● WORK TO COMPLETE
The pictures stay out. Please retype every line below exactly.

● SUPPLIED DATA

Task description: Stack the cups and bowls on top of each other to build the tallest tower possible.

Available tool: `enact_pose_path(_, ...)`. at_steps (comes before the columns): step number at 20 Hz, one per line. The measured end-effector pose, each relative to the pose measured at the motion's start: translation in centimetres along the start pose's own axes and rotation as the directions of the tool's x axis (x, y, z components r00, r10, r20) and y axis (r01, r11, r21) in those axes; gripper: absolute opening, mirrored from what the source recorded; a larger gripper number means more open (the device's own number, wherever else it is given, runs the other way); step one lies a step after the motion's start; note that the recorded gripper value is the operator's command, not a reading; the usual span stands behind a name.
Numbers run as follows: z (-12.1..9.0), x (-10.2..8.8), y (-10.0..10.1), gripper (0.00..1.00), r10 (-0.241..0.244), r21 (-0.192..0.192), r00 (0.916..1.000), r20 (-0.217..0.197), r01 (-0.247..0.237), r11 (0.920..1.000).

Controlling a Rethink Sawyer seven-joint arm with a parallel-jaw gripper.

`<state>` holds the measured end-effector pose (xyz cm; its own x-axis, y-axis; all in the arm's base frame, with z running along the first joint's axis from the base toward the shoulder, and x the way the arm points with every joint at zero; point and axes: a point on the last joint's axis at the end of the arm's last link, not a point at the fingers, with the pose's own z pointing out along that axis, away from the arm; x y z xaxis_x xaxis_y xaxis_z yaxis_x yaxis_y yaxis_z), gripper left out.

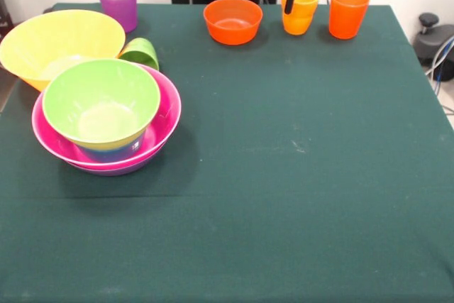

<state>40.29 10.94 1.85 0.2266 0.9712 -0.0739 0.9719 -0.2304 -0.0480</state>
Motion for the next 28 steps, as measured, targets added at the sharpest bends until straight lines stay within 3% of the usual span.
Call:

● COMPLETED TASK
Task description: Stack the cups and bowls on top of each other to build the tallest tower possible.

Available tool: `enact_pose_path(_, ...)`. at_steps (comes before the columns): step number at 20 Hz, one per line. The measured end-effector pose, each relative to the pose measured at the motion's start: translation in centimetres along the start pose's own axes and rotation as the directions of the tool's x axis (x, y, z components r00, r10, r20) and y axis (r01, r11, r21) in those axes; gripper: absolute opening, mirrored from what the source recorded; a larger gripper number means more open (the device's own number, wherever else it is given, runs the other way); step one lies a step after the motion's start; note that the recorded gripper value is the operator's command, not a reading; the usual span stands behind a name.
Numbers run as follows: z (-12.1..9.0), x (-10.2..8.8), y (-10.0..10.1), gripper (0.00..1.00), r10 (-0.241..0.244), r21 (-0.192..0.192), r00 (0.916..1.000), r20 (-0.217..0.197), r01 (-0.247..0.237), r11 (0.920..1.000).

Controlling a Rethink Sawyer seven-joint arm with a parallel-jaw gripper.

`<state>` holds the measured end-effector pose (xyz cm; its own x-axis, y-axis; all in the arm's base frame, with z running along the first joint's axis from the base toward the shoulder, and x the way the arm points with every joint at zero; point and axes: a point on the last joint's axis at the end of the arm's last link, not a point at the fingers, with the pose's own z pointing out along that axis, away from the arm; x y z xaxis_x xaxis_y xaxis_z yaxis_x yaxis_y yaxis_z), gripper left out.


<state>40.29 10.94 1.85 0.2266 0.9712 -0.0739 0.9719 -0.2304 -0.0480</state>
Motion for the next 28 steps, as measured, targets added at the sharpest bends until straight lines stay within 3% of the usual span.
Call:

The answer requires no further additions.